Xerox’s electronic documentation initiative is an on-going activity. We have currently published electronic documents covering the majority of products we service and have deployed laptop computers to a sizable portion of our field organization. The CSEs have been very positive about the impact of these tools on their work environment. While we do not have conclusive data as to the impact of the laptops on CSE productivity, we do have strong anecdotal evidence that the CSEs are enjoying not carrying around paper manuals, that CD-ROMs are cheaper to duplicate and ship than paper documents, and that electronic documentation, by virtue of being lighter than paper, is more likely to be used than paper documentation.

References:

1. Travis, Brian E., Waldt, Dale C., "SGML Implementation Guide: A Blueprint for SGML Migration," Springer, 1995. pp. 372.

2. Gellerman, Robin, "Intranets: Get the Most out of your SGML Source," SGML 96 Conference Proceedings, Graphic Communication Association, 1996.

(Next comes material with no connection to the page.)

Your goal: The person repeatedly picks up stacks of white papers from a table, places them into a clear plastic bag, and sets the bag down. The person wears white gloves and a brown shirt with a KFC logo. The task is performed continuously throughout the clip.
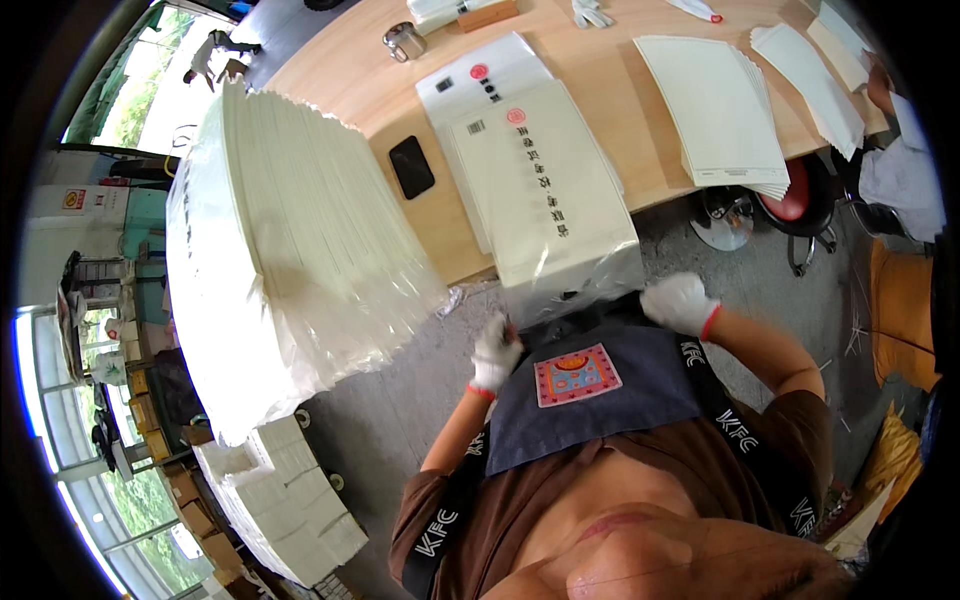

3. Goldfarb, Charles F., "The SGML Handbook", Clarendon Press, Oxford, 1990.

4. ISO/IEC 10744:1992, "Information Technology -- Hypermedia/Time-based Structuring Language (HyTime)," Ed. 1 125p., 1995.

5. Travis, pp. 365-368.

6. Maziarka, Michael, "Representing Information Applicability Using SGML Constructs: Marked Sections or Element/Attribute Representations?" SGML 96 Conference Proceedings, Graphic Communication Association, 1996.

Bio: Mark Harmison is a Technical Specialist/Project Manager at Xerox Corporation in Webster, New York. He graduated from Purdue University with a B.S. in Mathematics and a minor in Education. Between college and his current position, he has worked for NCR Corporation, General Electric Consulting, and as an independent consultant. He lives with his wife and two children in Rochester, New York.